Conflict Resolution Policies in Distributed Stores

LESSON

Consistency and Replication

047 30 min advanced

Day 476: Conflict Resolution Policies in Distributed Stores

The core idea: Once a distributed store accepts concurrent writes, conflict resolution is no longer storage plumbing; it is the rule that decides which user intent survives, which intent is merged, and which must be rejected.

Today's "Aha!" Moment

In 046.md, Harbor Point gave its Lisbon sales desk permission to read slightly stale cabin-hold data because search results could tolerate a small freshness budget. That decision pays off in latency, but it creates a follow-on problem the team cannot dodge. At 14:04:52, a Lisbon agent extends hold H-8821 on cabin C14 from 14:10 to 14:15 because the customer is still on the phone. At 14:04:53, the Baltimore payment service turns that same hold into confirmed booking B-3107 after the card authorization clears. Both writes start from version 18 of the hold record because neither region has seen the other's update yet.

When the replicas reconcile, they do not have "one newer value and one older value." They have two children of the same parent:

v18  status=active, expires_at=14:10
|- v19-lis  status=active, expires_at=14:15
\- v19-iad  status=confirmed, booking_id=B-3107

That is the non-obvious insight: a conflict is not merely two replicas disagreeing. A conflict is the system admitting two writes that neither causally supersedes the other. From that moment on, "last write wins" is not a neutral cleanup step. It is a product decision to let timestamp order decide whether Harbor Point keeps a confirmed booking or silently falls back to an extended hold.

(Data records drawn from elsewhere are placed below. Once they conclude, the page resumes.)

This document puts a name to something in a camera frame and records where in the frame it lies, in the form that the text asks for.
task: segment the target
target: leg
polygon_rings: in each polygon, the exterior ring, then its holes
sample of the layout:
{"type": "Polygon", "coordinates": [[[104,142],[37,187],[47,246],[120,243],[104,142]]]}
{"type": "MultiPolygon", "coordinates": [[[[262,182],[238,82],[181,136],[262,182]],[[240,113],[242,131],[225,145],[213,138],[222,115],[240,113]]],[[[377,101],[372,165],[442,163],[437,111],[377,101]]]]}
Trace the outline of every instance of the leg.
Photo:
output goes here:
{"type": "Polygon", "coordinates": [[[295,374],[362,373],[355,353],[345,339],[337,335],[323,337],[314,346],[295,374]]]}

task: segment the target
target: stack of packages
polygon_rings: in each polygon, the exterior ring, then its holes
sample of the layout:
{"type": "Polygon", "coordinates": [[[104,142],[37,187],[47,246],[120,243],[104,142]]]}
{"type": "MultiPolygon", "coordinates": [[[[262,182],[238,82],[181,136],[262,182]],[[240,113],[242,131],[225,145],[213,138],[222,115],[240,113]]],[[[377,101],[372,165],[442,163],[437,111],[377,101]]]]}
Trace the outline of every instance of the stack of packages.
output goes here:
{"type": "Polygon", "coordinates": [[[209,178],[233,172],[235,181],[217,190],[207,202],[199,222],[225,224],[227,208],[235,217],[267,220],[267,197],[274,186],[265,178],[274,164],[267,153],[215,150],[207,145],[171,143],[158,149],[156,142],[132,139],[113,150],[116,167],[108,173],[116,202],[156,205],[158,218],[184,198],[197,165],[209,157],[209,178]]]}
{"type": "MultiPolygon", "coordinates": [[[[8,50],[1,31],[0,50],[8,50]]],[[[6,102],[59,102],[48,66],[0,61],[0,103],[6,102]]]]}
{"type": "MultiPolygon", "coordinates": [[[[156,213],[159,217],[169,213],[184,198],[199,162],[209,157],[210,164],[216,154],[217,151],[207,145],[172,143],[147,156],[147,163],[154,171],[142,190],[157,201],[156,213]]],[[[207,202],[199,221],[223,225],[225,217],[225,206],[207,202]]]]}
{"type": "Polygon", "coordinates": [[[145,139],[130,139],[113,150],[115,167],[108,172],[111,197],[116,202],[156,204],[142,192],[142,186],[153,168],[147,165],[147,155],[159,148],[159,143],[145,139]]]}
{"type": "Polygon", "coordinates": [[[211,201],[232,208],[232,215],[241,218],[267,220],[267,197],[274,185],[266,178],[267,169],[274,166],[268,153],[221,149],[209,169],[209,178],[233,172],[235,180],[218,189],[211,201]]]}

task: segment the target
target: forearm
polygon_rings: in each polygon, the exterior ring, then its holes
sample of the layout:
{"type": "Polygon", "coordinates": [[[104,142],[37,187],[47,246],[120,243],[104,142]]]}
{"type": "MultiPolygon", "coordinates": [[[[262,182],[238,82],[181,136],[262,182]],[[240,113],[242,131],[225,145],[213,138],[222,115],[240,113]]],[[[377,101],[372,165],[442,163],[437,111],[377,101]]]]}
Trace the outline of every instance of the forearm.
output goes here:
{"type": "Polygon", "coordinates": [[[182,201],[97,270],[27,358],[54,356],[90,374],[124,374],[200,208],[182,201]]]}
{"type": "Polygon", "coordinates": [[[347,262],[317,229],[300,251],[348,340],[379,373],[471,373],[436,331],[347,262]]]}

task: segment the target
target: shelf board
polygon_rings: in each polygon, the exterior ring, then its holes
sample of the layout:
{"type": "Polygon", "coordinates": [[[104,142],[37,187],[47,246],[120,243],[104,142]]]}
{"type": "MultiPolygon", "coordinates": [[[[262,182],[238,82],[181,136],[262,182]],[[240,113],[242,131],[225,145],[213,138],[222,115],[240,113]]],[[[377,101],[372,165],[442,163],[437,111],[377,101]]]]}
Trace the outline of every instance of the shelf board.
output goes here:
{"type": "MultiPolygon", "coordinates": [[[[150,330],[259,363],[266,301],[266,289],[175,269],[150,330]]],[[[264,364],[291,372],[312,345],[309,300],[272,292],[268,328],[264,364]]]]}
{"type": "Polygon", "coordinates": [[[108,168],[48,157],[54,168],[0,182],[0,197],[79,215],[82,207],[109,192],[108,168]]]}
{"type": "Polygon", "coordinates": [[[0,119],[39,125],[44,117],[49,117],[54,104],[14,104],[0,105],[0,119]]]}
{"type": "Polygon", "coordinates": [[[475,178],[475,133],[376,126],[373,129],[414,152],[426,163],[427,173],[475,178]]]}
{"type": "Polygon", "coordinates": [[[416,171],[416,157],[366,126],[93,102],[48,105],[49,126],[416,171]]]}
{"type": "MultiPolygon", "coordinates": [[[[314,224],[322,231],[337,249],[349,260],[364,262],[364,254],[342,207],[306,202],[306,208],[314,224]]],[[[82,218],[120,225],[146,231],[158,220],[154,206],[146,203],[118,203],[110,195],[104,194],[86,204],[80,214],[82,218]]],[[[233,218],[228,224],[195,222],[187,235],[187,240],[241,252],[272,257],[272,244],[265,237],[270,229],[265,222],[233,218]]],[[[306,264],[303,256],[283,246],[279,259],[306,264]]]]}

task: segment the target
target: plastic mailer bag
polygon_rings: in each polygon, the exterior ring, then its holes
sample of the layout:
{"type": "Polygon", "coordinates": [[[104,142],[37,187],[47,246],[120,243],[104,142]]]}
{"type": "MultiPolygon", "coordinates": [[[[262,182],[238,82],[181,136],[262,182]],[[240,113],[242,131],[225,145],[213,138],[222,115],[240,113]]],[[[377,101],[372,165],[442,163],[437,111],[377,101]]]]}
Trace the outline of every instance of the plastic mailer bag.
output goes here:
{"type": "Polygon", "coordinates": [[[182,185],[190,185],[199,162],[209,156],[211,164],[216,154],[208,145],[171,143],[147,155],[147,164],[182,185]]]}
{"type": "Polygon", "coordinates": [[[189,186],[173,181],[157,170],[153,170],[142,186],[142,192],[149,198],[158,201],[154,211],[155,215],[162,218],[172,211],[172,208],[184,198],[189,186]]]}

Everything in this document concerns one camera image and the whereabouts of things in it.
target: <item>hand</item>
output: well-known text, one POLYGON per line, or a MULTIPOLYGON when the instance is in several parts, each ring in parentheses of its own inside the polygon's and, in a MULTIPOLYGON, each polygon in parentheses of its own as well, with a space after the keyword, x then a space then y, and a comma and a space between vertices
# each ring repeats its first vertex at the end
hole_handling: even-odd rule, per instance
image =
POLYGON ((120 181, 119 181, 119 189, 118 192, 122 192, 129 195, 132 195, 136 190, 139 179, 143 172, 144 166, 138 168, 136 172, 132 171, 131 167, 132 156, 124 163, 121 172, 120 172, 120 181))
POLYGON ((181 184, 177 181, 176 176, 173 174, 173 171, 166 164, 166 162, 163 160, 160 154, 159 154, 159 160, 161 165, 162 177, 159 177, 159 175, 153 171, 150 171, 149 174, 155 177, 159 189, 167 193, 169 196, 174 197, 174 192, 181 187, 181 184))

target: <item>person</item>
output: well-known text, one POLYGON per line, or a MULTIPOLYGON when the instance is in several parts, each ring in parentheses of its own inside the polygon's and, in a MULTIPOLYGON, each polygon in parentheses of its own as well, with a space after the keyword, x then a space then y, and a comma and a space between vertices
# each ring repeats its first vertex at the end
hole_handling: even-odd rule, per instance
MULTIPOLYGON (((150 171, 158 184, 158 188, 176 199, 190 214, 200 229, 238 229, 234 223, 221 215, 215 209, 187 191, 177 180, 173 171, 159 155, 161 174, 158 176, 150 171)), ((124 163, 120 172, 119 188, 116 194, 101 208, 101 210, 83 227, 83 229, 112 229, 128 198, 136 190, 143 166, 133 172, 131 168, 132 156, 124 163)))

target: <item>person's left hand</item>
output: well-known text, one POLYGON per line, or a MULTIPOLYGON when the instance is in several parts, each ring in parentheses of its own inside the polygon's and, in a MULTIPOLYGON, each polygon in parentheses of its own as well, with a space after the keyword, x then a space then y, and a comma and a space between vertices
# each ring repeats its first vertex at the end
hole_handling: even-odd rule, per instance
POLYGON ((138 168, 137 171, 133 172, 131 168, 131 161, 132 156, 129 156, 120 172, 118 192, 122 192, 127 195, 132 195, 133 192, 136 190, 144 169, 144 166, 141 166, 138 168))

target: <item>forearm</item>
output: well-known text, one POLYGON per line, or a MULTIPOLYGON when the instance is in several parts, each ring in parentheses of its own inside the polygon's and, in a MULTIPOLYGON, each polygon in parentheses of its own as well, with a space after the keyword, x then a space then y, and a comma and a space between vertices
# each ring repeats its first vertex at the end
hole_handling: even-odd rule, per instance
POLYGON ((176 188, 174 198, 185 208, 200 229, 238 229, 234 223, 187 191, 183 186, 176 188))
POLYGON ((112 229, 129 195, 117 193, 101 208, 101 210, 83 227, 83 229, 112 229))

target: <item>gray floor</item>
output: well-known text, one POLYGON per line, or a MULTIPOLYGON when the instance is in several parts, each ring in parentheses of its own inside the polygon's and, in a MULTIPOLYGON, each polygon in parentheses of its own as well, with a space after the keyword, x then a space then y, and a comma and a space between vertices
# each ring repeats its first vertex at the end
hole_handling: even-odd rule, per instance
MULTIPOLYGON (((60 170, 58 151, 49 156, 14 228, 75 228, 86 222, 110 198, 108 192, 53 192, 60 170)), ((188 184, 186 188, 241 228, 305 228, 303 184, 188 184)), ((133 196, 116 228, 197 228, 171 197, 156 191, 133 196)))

Teams get hurt when they treat conflict resolution as an implementation detail hidden inside the database. The policy leaks straight into support load, compensation workflows, and customer trust. If the policy is wrong, the database will still converge, but it will converge to the wrong truth.

Why This Matters

Distributed stores accumulate conflicts anywhere coordination is relaxed: multi-leader replication, leaderless quorums, offline clients, CDC-fed materializations, and even async workflows that write back into the same entity from different regions. The store must eventually choose among three broad outcomes: keep one version, merge versions, or surface the conflict to a higher layer. Each option spends a different trade-off budget across latency, availability, and semantic safety.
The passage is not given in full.